What you return must be an exact copy of the lines in the listing below between the line holding "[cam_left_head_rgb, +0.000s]" and the line holding "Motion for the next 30", inclusive, and nothing more.

=== DATA EXTRACT ===

════════════════════

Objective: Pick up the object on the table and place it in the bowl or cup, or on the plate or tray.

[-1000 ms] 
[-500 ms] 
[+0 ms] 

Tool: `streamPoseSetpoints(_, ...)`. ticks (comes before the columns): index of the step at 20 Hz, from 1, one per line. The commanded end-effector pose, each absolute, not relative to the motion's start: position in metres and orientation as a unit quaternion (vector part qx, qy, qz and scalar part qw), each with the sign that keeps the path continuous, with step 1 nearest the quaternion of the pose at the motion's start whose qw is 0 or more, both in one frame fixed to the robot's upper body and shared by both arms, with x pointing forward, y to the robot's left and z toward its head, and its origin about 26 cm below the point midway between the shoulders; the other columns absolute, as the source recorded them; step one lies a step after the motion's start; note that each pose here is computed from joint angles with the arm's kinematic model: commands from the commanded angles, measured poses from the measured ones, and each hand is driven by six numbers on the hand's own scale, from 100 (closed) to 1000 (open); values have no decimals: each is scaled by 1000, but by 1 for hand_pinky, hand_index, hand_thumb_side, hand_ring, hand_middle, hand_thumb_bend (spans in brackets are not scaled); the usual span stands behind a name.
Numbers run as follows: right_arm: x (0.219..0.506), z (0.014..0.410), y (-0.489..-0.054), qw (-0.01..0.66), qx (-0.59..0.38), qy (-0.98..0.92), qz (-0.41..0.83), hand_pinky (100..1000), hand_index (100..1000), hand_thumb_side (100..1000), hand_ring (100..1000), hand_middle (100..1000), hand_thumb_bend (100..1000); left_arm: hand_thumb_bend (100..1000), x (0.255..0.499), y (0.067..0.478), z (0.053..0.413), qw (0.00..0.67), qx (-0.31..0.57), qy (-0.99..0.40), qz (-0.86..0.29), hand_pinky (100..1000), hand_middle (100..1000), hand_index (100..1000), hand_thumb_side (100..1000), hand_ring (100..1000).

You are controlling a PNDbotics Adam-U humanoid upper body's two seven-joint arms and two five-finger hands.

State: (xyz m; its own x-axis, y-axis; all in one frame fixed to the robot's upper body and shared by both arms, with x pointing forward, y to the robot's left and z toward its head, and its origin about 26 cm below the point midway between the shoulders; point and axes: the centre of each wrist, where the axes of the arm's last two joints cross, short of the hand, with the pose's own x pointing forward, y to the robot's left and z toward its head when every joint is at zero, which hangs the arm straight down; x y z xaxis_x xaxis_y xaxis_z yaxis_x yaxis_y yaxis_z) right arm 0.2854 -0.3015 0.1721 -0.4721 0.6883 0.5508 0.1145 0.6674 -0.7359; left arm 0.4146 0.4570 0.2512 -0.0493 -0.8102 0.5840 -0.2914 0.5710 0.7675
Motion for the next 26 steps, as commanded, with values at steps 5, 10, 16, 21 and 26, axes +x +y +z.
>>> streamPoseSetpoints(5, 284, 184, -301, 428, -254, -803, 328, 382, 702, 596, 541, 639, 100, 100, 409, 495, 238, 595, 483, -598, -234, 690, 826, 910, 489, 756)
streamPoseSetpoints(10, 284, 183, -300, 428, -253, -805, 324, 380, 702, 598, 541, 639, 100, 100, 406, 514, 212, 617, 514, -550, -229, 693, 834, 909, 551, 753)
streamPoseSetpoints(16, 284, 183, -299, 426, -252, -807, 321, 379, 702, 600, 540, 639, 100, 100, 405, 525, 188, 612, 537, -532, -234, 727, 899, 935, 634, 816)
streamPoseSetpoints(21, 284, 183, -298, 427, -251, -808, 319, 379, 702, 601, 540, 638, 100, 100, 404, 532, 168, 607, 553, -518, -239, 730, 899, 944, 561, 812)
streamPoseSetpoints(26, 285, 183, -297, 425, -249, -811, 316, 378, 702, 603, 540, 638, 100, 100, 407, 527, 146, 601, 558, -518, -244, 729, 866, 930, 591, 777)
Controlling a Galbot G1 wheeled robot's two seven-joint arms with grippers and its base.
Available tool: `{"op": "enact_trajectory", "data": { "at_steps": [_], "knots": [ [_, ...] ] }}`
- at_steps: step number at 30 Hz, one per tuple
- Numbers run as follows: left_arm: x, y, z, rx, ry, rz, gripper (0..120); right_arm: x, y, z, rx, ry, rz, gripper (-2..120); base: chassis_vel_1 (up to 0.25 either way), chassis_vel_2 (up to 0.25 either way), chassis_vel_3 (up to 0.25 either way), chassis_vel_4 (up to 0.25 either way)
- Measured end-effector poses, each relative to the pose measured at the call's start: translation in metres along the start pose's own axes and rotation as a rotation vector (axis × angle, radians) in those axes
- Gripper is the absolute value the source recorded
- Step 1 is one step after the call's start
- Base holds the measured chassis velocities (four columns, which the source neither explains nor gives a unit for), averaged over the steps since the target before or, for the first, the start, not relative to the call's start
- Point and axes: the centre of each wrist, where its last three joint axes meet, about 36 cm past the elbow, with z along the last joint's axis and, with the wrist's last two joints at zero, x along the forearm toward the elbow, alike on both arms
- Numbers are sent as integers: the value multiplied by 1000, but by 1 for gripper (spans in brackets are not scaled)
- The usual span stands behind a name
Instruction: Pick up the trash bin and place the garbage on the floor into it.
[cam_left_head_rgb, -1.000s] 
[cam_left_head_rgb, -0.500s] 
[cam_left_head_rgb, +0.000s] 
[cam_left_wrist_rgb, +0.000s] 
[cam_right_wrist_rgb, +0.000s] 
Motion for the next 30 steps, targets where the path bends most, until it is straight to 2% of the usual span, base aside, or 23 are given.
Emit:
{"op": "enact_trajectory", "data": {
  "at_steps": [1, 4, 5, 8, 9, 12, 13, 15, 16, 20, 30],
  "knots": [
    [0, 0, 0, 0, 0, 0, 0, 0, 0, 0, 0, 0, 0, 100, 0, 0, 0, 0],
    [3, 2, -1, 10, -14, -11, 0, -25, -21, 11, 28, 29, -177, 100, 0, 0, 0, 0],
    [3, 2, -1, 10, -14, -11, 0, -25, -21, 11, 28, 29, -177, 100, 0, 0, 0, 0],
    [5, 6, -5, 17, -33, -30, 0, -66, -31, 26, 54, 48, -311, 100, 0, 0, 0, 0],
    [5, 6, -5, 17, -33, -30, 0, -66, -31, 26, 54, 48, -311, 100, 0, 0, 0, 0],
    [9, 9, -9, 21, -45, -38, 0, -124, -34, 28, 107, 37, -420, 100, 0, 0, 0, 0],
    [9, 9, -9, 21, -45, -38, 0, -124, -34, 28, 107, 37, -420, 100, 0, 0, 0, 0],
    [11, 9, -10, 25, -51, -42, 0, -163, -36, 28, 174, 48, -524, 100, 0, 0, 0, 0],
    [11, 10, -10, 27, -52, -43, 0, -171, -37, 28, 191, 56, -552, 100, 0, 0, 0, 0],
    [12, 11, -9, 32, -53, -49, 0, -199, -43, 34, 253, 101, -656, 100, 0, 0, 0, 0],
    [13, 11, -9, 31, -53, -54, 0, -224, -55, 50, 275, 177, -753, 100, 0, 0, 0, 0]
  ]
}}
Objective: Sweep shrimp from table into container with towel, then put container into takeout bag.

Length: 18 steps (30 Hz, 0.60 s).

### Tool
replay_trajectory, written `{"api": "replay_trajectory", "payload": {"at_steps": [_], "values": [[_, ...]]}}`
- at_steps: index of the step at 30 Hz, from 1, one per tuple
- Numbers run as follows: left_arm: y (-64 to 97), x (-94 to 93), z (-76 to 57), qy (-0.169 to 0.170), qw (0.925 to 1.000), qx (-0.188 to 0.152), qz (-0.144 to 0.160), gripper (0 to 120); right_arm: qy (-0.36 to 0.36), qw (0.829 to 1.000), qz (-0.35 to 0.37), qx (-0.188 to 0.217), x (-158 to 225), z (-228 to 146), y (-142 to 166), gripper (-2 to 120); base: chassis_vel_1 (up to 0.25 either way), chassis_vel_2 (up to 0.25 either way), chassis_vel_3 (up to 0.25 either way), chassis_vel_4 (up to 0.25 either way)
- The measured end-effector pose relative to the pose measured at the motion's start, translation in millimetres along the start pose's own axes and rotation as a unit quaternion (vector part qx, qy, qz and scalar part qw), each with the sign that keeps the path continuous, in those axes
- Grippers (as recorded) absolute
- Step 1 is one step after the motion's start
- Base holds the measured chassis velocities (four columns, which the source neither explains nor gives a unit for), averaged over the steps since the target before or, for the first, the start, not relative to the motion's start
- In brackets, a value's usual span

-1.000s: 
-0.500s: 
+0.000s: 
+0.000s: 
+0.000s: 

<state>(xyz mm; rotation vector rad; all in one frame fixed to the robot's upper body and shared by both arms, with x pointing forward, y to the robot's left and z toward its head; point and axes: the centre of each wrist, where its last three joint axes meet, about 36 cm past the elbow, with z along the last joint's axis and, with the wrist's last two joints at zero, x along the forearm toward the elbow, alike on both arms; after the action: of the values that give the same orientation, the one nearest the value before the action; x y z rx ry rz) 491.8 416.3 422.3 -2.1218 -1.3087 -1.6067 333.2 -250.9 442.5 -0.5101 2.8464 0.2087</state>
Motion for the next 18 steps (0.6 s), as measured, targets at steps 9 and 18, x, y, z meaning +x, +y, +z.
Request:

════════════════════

=== TASK RESPONSE ===
[cam_left_head_rgb, +0.000s] 
[cam_left_wrist_rgb, +0.000s] 
[cam_right_wrist_rgb, +0.000s] 
Motion for the next 30 steps, targets where the path bends most, until it is straight to 2% of the usual span, base aside, or 23 are given.

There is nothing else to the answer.